Astrology is all about predicting the future, isn’t it? Well, not all contemporary schools of astrology would agree with that. Psychological astrologers, as an example, do not attempt to predict events in the lives of their clients. Instead, they deal with the hidden movements and developments of their souls. Traditionally though, astrology has been seen as predictive, and over the centuries, a substantial number of methods of prediction have been developed.
Some people say: if astrology is predictive, then it is fatalistic. We don’t want to know our future, we are afraid of it. On the other hand, some people might say we have free will, we can shape our future however we want to. Do you believe that meteorology is fatalistic? Would you ignore a weather forecast because you were afraid there might be rain? Or would you rely on your free will and leave your umbrella at home no matter what? If you knew that July would be rainy, would you plan your holidays then? (Maybe meteorology can’t make such a long-range weather forecast… but astrometeorology can).
This is the peak of the lunar month. The Moon is shining in the night sky, and many people find themselves feeling especially emotional, inspired and creative. This is also the turning point of the lunar month. Before the Full Moon, the Moon was waxing, it was growing and increasing in light. Its energy was beneficial for things that are in active development, that grow and expand. After the Full Moon, however, the Moon becomes waning, it decreases in light, and the nature of its energy changes very significantly. It becomes more appropriate for the completion of things, for consolidation, for strengthening the roots.
In the progressed lunar cycle, the Full Moon typically marks a major turning point in one’s life. It is the time of realization, and it is somewhat similar to a mountain pass. To begin with, you go up the hill. At the top of the mountain, you realize something about your life, and then you go down the hill, enriched with the newly found understanding. Life after the progressed Full Moon is often perceived as easier, or more rewarding, than before it.
In my life, the progressed Full Moon at the age of 29 worked out very interestingly. By that time in my life, I had already served in the Soviet Army for twelve years. I was a captain, and I was working on my PhD thesis in a military research center near Moscow. There was, however, another side of me: since my childhood, I had been interested in things like astrology, numerology and psychic phenomena. My parents’ family was quite unusual at that time, and various “strange people” from all over Russia were often our guests. They brought with them mind-blowing texts that were officially prohibited, but people kept copying them and passing around. My duty was to make a copy of those texts by typing on a simple mechanical typewriter — pages and pages of text, sometime whole books. Those were my first lessons of astrology, yoga, esoteric philosophy, and many other things. I was also very interested in chemistry at school, and very good at it. Everyone expected that after school I would go to the chemistry department of the Moscow University, the most prestigious university in the USSR, especially because not long before finishing school, I won the first prize in a competition of chemistry papers organized by that university.

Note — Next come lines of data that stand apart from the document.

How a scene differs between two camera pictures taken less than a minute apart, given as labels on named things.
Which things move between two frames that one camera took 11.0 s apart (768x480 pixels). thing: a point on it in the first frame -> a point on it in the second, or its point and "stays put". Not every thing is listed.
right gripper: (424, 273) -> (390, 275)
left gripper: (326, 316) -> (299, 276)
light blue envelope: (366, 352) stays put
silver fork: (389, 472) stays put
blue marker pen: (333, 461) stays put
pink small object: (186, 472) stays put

So when I decided to go to a military college and not to the university, it was a shock for everyone. But hey, I was 17, and I am an Aries. We all lived in a military garrison (in a place named Star City — the location of the Soviet cosmonauts team; my father was in that team for decades, but he never made his space flight), and almost all the boys from my class went to military colleges, simply because their fathers were military officers. So I went to a military college too, it looked like a really cool decision then. The problem was: if you joined the Soviet Army as an officer, as I did, you had to serve for 25 years, no matter what. There was no exit unless you became ill or mad or something like that. So there I was, with my chemistry and esoteric interests. They had to go on the backburner of my life, so to say. Until the age of 29, that is.

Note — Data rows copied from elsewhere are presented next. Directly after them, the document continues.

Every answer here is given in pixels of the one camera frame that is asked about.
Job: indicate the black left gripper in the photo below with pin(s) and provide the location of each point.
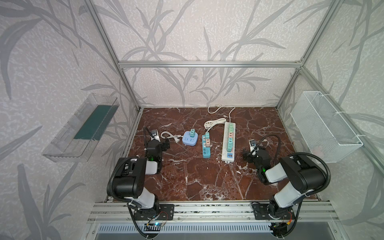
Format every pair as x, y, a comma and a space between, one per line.
151, 144

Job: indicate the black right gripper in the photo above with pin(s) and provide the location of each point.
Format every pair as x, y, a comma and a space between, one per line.
252, 154

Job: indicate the long white power strip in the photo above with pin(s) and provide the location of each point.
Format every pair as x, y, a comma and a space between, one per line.
228, 157

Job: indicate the light blue square socket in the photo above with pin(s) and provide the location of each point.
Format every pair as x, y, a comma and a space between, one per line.
188, 141

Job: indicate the teal charger plug front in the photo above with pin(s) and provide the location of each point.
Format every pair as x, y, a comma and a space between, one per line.
192, 133

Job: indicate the teal power strip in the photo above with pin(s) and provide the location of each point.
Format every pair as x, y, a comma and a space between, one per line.
205, 150

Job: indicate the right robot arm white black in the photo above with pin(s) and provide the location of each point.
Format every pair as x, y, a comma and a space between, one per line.
307, 174

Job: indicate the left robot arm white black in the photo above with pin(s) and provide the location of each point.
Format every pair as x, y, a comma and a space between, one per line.
127, 182

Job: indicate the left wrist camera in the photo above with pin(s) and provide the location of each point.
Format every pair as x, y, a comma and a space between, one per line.
155, 135

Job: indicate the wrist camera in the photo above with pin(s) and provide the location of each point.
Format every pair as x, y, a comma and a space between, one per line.
253, 143
155, 135

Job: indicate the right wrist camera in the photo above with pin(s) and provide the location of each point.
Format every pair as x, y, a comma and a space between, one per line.
253, 143

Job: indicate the coiled white cable teal strip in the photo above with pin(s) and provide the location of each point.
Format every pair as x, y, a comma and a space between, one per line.
211, 123

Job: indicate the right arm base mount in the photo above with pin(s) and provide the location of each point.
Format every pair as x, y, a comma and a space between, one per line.
271, 211

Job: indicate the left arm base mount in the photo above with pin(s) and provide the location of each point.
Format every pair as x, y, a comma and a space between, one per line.
162, 212

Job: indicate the clear plastic wall tray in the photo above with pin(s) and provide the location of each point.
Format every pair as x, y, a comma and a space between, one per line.
79, 137

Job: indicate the white wire mesh basket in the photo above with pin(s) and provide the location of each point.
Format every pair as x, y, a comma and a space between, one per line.
323, 128

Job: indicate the aluminium frame rail front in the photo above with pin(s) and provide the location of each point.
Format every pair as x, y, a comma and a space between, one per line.
215, 212

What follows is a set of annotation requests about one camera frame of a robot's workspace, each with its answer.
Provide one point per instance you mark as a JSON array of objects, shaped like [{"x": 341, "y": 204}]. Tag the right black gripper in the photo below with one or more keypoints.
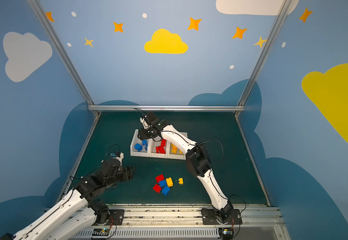
[{"x": 145, "y": 133}]

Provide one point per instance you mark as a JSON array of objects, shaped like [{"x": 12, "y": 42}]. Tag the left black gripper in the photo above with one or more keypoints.
[{"x": 126, "y": 173}]

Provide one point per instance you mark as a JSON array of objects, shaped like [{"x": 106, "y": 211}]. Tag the long red lego brick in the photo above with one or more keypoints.
[{"x": 160, "y": 150}]

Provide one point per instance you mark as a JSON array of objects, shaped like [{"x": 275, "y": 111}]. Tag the red lego brick bottom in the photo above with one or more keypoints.
[{"x": 157, "y": 188}]

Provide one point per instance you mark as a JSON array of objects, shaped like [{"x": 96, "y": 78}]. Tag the red square lego brick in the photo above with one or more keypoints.
[{"x": 159, "y": 178}]

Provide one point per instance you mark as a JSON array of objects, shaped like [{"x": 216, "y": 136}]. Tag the blue lego brick bottom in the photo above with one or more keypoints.
[{"x": 165, "y": 190}]

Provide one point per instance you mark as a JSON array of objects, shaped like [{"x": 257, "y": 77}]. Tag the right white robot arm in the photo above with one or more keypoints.
[{"x": 198, "y": 161}]

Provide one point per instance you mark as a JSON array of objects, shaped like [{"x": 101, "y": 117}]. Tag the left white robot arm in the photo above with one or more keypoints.
[{"x": 80, "y": 208}]

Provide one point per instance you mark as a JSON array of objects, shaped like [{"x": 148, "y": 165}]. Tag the middle white bin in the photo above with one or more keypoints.
[{"x": 153, "y": 153}]

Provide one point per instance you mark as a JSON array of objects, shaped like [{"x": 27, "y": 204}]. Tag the white bin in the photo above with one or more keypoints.
[
  {"x": 153, "y": 153},
  {"x": 136, "y": 140},
  {"x": 169, "y": 154}
]

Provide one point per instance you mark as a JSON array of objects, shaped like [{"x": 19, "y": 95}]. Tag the left white bin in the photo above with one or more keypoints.
[{"x": 136, "y": 140}]

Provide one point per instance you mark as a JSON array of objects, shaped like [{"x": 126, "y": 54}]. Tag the right white bin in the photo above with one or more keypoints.
[{"x": 169, "y": 154}]

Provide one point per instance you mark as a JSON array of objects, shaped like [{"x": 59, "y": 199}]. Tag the left control circuit board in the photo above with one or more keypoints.
[{"x": 101, "y": 233}]

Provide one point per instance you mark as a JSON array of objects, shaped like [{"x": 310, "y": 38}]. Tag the control circuit board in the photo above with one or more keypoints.
[
  {"x": 225, "y": 234},
  {"x": 101, "y": 233}
]

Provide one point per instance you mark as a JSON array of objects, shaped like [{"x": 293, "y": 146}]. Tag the right control circuit board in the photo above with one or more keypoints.
[{"x": 225, "y": 234}]

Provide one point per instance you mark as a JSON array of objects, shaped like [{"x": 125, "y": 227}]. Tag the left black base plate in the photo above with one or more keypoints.
[{"x": 115, "y": 217}]

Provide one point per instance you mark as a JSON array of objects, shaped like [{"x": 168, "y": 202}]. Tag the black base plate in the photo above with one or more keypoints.
[
  {"x": 115, "y": 217},
  {"x": 209, "y": 217}
]

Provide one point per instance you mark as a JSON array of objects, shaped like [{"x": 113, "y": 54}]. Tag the white slotted cable duct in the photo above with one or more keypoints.
[{"x": 150, "y": 233}]

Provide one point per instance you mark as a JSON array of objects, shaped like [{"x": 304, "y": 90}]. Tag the aluminium frame back bar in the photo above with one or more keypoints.
[{"x": 127, "y": 108}]

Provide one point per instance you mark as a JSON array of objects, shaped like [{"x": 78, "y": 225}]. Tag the aluminium front rail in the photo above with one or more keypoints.
[{"x": 186, "y": 215}]

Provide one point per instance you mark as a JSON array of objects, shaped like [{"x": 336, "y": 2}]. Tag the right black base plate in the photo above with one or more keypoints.
[{"x": 209, "y": 217}]

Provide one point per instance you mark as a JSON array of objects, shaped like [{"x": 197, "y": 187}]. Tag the aluminium frame left post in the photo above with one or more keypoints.
[{"x": 41, "y": 15}]

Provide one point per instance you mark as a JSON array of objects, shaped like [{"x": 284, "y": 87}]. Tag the aluminium frame post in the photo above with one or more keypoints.
[
  {"x": 271, "y": 38},
  {"x": 41, "y": 15}
]

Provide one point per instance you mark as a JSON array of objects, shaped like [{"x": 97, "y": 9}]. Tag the aluminium frame right post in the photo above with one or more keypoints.
[{"x": 271, "y": 38}]

In the year I became 29, many interesting things were happening in the USSR, the country that was destined to disappear in the next few years. First, astrological and other esoteric literature was becoming, more or less, accessible. It was still only available as illegal copies, and crazily expensive, but at least you could go and buy it, if you knew where. There were public lectures on astrology — something that was totally unimaginable in Soviet times. A cycle of lectures in Moscow by Jacob Schwartz in April 1990 loaded me very nicely with up-to-date Western astrological knowledge in just one week or so. The second very important change was that the Soviet bureaucratic system became much weaker, including the military part of it. It was still extremely difficult to leave the Army, but it wasn’t unthinkable anymore. I left the Army to become a full-time student (and a little bit later, a teacher) of astrology. The coin of my life had flipped. My hidden but true nature had surfaced. That was my first progressed Full Moon, my first mountain pass.
I have noticed that the progressed Full Moon hugely increases communication with other people. You shouldn’t expect a quiet, isolated existence during a year or two around this progressed phase. One example is my wife who at the age of 17 went to study at a college in a different city. Before that, she lived with her parents, and now she found herself in a totally different and new environment. That was quite a change!
In Steve Jobs’ life, the progressed Full Moon came in the year 1997, when he returned to Apple after years in exile, to lead the company to its incredible achievements in the coming years. Jobs’ return was announced on December 20, 1996; on September 16, 1997 he became an interim CEO (aka iCEO), while he was officially in control of the company since July 1997. Walter Isaacson spent three chapters of his book describing this dramatic transition.